Exercise instructions: Copy out every entry, keeping each character the same.

Data to process:
============

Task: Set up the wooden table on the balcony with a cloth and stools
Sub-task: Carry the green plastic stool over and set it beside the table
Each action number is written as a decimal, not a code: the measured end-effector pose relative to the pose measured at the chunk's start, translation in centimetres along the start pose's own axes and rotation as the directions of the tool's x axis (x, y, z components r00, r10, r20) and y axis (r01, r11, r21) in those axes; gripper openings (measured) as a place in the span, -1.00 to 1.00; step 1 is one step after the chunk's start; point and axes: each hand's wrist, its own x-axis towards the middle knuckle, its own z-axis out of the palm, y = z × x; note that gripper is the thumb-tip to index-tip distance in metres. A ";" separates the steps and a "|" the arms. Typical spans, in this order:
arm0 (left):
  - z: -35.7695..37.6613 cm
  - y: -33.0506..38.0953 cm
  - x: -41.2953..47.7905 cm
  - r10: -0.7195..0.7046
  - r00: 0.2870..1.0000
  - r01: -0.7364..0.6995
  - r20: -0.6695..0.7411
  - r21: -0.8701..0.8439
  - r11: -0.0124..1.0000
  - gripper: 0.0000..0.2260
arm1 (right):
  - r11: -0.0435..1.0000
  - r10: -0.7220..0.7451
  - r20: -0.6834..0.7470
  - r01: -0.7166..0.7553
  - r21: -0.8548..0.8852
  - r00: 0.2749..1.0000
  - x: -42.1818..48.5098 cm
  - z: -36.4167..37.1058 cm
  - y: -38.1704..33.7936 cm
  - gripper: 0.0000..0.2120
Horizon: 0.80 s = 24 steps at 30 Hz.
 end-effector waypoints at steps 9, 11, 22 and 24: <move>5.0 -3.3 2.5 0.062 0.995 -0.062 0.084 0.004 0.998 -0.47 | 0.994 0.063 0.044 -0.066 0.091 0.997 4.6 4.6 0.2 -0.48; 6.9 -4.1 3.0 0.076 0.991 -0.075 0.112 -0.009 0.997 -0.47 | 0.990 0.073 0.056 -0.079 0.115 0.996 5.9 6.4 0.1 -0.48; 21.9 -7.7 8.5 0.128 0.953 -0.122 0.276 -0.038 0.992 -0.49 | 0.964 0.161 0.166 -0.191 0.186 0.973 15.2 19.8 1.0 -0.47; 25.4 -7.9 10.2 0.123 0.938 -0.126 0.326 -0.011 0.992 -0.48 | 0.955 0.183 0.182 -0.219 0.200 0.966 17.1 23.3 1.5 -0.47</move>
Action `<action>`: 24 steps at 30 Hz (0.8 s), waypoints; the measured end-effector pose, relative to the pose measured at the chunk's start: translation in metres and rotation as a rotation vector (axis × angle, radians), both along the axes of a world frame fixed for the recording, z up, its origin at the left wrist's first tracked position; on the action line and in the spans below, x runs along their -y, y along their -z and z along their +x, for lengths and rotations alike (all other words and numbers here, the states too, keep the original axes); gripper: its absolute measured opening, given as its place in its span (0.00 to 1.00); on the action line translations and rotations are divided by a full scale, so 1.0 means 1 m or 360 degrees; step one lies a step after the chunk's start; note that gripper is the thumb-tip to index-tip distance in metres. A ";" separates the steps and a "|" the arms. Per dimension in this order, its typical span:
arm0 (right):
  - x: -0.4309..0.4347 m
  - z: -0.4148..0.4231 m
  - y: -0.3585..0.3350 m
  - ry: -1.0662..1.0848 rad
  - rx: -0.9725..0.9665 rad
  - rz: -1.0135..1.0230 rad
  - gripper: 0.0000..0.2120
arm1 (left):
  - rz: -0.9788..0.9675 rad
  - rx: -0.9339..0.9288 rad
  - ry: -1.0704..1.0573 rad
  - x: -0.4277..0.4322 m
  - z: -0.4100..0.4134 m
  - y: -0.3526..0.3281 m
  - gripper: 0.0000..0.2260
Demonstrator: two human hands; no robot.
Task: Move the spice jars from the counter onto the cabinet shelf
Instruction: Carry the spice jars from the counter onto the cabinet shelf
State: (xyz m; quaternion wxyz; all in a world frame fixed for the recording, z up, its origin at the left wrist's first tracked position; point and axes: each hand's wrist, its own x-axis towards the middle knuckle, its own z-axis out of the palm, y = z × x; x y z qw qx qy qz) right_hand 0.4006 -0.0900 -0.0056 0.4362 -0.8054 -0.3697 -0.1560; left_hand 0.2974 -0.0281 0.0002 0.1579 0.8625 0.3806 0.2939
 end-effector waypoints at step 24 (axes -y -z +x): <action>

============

Task solution:
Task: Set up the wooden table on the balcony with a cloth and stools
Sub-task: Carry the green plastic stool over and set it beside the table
Each action number is written as a decimal, not a code: the measured end-effector pose relative to the pose measured at the chunk's start, translation in centimetres along the start pose's own axes and rotation as the directions of the tool's x axis (x, y, z components r00, r10, r20) and y axis (r01, r11, r21) in those axes; gripper openings (measured) as a place in the span, -1.00 to 1.00; step 1 is one step after the chunk's start; point and axes: each hand's wrist, its own x-axis towards the middle knuckle, its own z-axis out of the palm, y = z × x; note that gripper is the thumb-tip to index-tip distance in metres. A ";" separates the steps and a "|" the arms. Typical spans, in this order:
arm0 (left):
  - z: -35.7695..37.6613 cm
  - y: -33.0506..38.0953 cm
  - x: -41.2953..47.7905 cm
  - r10: -0.7195..0.7046
  - r00: 0.2870..1.0000
  - r01: -0.7364..0.6995
  - r20: -0.6695..0.7411
  - r21: -0.8701..0.8439
  - r11: -0.0124..1.0000
  - gripper: 0.0000..0.2260
arm1 (right):
  - r11: -0.0435..1.0000
  - r10: -0.7220..0.7451
  - r20: -0.6834..0.7470
  - r01: -0.7166..0.7553
  - r21: -0.8548..0.8852
  - r00: 0.2749..1.0000
  - x: -42.1818..48.5098 cm
  - z: -36.4167..37.1058 cm
  - y: -38.1704..33.7936 cm
  - gripper: 0.0000..0.2120
Horizon: 0.80 s = 24 steps at 30 Hz.
 end-effector waypoints at steps 9, 11, 22 and 24: <move>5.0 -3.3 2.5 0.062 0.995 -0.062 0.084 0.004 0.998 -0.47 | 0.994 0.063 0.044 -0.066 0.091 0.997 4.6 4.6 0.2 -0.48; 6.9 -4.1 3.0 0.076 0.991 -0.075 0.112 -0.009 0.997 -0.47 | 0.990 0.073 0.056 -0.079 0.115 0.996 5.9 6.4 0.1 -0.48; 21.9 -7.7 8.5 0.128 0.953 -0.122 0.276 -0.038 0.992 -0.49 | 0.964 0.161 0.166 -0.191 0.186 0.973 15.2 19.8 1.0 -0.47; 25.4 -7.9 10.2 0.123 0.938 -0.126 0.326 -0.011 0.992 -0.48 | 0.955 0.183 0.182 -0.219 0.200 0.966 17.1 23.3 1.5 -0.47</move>
Action `<action>`: 24 steps at 30 Hz (0.8 s), waypoints; the measured end-effector pose, relative to the pose measured at the chunk's start: translation in metres and rotation as a rotation vector (axis × angle, radians), both along the axes of a world frame fixed for the recording, z up, its origin at the left wrist's first tracked position; on the action line and in the spans below, x runs along their -y, y along their -z and z along their +x, for lengths and rotations alike (all other words and numbers here, the states too, keep the original axes); gripper: its absolute measured opening, given as its place in its span (0.00 to 1.00); on the action line translations and rotations are divided by a full scale, so 1.0 means 1 m or 360 degrees; step one lies a step after the chunk's start; note that gripper is the thumb-tip to index-tip distance in metres. A ";" separates the steps and a "|" the arms. Per dimension in this order, its typical span:
arm0 (right):
  - x: -0.4309..0.4347 m
  - z: -0.4148..0.4231 m
  - y: -0.3585..0.3350 m
  - ry: -1.0662..1.0848 rad
  - rx: -0.9725..0.9665 rad
  - rz: -1.0135..1.0230 rad
  - gripper: 0.0000..0.2120
arm1 (left):
  - rz: -0.9788..0.9675 rad
  - rx: -0.9339..0.9288 rad
  - ry: -1.0704..1.0573 rad
  - x: -0.4277..0.4322 m
  - z: -0.4100..0.4134 m
  - y: -0.3526..0.3281 m
  - gripper: 0.0000..0.2260
Demonstrator: two human hands; no robot.
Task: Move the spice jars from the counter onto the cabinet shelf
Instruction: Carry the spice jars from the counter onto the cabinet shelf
State: (xyz m; quaternion wxyz; all in a world frame fixed for the recording, z up, its origin at the left wrist's first tracked position; point and axes: each hand's wrist, its own x-axis towards the middle knuckle, its own z-axis out of the palm, y = z × x; x y z qw qx qy qz) right_hand 0.4006 -0.0900 -0.0056 0.4362 -0.8054 -0.3697 -0.1560; left_hand 0.2974 -0.0281 0.0002 0.1579 0.8625 0.3806 0.2939
 end-effector waypoints at step 24 (axes -y -z +x): <action>

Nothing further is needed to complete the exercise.